* _Exercise directions_
Take the entries below and print, exactly, the stretch from the line containing "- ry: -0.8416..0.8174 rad" through the line containing "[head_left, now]", both included.

BEGIN Data in this exercise

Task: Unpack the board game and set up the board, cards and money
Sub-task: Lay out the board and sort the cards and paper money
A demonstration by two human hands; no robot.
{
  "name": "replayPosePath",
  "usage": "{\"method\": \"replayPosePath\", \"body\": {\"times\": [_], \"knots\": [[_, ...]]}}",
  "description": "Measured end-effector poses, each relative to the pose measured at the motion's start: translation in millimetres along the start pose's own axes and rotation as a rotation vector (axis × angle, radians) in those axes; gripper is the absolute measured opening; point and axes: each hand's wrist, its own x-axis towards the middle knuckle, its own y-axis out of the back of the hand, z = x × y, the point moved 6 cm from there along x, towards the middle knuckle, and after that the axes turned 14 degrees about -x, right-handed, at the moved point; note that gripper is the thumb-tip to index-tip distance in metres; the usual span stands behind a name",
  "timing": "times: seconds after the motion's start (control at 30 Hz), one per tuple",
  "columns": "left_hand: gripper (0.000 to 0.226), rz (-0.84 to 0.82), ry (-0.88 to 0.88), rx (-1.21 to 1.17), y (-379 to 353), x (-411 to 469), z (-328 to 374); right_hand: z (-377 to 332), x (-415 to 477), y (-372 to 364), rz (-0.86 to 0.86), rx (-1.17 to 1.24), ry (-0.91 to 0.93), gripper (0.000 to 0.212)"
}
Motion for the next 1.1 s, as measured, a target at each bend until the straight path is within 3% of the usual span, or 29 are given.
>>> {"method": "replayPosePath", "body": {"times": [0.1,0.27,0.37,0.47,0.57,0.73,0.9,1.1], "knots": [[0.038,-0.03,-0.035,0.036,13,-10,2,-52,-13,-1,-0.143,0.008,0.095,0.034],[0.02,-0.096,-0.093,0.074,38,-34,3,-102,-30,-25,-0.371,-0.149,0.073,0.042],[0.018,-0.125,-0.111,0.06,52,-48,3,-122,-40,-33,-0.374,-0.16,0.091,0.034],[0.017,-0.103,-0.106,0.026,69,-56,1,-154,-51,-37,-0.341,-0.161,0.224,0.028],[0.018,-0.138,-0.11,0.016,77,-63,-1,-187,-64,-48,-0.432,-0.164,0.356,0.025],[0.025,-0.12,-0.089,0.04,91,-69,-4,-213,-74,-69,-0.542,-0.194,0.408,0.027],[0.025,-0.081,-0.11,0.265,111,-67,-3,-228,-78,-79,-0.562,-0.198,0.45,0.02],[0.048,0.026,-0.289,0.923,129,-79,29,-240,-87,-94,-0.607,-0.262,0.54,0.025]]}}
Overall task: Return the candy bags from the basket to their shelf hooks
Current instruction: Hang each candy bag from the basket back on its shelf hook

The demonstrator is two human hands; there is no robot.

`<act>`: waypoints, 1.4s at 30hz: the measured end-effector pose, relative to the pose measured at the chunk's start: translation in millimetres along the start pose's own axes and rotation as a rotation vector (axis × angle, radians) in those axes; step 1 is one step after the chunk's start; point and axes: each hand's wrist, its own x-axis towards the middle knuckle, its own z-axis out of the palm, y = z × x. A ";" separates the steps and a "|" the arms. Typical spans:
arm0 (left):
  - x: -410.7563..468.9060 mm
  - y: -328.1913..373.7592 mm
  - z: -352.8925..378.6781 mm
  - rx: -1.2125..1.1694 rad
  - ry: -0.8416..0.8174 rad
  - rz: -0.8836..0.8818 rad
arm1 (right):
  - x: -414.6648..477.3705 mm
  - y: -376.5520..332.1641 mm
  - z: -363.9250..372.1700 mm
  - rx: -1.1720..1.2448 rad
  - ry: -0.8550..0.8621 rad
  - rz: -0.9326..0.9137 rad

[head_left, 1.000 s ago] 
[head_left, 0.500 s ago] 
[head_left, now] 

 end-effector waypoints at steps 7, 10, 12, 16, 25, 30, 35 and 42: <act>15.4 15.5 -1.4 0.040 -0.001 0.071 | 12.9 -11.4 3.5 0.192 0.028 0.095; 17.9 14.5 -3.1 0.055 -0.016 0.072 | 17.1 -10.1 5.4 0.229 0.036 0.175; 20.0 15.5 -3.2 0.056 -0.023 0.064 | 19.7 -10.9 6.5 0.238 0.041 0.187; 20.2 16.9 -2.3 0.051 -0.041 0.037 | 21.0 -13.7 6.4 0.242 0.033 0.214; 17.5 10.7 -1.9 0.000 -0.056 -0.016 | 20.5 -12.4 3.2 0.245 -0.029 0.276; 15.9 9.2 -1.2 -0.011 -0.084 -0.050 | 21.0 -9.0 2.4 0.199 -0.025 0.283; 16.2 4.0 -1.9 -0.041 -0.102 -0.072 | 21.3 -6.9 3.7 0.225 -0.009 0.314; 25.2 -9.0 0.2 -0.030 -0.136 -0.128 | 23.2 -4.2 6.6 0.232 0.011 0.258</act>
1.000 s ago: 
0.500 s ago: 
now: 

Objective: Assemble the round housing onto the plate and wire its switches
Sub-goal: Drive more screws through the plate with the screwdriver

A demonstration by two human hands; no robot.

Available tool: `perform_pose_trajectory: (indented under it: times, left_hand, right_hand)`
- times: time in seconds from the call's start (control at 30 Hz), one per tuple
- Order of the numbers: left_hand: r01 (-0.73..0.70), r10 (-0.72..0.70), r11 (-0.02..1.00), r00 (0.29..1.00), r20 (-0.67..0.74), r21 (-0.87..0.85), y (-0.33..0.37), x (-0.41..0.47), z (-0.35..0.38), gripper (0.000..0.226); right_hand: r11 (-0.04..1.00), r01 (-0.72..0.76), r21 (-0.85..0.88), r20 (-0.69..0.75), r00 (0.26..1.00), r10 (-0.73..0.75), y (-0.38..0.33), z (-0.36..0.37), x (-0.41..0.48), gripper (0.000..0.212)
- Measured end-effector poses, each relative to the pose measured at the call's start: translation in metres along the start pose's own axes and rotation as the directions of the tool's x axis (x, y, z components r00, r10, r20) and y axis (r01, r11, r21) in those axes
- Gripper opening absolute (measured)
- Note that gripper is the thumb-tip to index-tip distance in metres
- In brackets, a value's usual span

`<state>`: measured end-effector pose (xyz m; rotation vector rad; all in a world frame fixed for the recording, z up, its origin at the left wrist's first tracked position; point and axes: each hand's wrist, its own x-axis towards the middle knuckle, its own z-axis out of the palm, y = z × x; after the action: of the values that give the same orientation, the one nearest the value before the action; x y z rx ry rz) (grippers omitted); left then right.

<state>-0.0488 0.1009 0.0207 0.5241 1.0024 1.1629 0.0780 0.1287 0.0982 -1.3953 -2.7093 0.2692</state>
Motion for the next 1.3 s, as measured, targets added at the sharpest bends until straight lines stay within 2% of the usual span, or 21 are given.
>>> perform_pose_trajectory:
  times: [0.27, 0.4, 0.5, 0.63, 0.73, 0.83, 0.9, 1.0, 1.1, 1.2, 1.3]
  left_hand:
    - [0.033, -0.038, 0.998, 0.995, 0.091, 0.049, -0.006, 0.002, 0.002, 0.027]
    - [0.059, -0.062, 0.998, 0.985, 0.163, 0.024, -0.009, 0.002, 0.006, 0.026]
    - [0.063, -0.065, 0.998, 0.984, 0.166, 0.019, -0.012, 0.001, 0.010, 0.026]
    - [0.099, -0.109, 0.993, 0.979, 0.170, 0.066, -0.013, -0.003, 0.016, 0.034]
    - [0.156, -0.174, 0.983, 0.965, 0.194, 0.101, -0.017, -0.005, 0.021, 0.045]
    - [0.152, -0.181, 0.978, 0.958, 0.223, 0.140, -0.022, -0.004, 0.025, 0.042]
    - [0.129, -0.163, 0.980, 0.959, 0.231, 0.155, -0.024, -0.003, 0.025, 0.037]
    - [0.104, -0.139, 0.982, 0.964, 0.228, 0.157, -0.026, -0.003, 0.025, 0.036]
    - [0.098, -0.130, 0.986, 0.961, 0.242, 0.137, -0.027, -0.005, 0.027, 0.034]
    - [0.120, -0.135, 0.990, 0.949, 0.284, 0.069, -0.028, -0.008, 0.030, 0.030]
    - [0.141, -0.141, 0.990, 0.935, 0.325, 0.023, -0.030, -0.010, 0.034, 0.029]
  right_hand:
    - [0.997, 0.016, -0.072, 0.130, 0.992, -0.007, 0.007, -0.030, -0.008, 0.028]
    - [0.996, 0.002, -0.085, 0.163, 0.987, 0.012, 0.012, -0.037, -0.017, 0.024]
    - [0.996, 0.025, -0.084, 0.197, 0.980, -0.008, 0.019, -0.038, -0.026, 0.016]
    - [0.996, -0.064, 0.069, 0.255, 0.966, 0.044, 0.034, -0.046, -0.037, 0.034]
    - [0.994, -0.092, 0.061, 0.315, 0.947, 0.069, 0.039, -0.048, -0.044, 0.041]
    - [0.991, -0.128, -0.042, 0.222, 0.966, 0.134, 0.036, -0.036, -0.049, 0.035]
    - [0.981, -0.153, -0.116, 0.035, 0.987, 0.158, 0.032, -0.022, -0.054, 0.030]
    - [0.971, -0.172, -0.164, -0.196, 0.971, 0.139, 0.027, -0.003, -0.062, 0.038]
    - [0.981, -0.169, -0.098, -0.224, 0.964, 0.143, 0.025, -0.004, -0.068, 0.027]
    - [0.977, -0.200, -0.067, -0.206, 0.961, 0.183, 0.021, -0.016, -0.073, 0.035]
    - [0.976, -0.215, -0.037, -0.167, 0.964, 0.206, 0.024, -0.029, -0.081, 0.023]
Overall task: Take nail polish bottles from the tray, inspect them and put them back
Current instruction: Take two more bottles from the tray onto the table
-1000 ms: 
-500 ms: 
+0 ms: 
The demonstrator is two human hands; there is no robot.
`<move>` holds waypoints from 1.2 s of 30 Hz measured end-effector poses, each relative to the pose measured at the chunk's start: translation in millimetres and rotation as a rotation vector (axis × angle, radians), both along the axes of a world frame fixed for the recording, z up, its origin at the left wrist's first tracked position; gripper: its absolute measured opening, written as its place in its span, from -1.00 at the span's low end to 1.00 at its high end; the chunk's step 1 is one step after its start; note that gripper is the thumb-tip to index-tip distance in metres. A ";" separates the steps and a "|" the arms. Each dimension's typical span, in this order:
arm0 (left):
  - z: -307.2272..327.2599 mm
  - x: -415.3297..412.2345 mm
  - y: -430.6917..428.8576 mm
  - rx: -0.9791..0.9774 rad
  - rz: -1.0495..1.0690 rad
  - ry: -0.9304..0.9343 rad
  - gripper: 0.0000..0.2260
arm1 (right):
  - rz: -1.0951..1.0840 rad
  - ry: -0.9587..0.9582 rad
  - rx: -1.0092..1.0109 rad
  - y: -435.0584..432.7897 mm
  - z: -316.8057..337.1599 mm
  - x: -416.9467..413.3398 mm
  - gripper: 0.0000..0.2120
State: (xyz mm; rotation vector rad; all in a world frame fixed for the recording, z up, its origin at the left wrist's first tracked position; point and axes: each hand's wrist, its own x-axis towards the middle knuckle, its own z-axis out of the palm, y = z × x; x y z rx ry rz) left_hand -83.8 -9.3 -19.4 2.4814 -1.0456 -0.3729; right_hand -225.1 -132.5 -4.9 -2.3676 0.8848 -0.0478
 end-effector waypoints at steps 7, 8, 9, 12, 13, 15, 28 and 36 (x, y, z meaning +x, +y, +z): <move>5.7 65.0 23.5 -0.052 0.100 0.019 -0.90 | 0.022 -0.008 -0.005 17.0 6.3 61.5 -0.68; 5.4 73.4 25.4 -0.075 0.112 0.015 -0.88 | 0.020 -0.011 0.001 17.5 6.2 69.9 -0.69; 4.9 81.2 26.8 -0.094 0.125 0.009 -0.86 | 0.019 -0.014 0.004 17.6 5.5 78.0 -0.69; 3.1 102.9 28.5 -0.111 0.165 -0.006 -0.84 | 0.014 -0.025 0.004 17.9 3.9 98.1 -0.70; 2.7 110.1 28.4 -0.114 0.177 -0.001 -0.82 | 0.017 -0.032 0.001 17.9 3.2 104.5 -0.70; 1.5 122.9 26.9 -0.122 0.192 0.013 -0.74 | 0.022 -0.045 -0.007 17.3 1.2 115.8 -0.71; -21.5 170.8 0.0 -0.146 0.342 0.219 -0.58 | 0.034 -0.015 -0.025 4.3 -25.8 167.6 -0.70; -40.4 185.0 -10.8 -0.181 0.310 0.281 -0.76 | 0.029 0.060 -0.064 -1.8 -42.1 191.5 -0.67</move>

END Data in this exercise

* _Output below_
  - ry: -0.8416..0.8174 rad
  - rz: -0.8836..0.8818 rad
arm1 (right):
  - x: -414.6648..477.3705 mm
  - y: -376.5520..332.1641 mm
  - z: -363.9250..372.1700 mm
  - rx: -1.1720..1.2448 rad
  - ry: -0.8550..0.8621 rad
  - rz: -0.9326..0.9137 rad

[head_left, 1.000 s ago] 
[head_left, 0.500 s ago] 
[head_left, now] 

What came before is the complete response.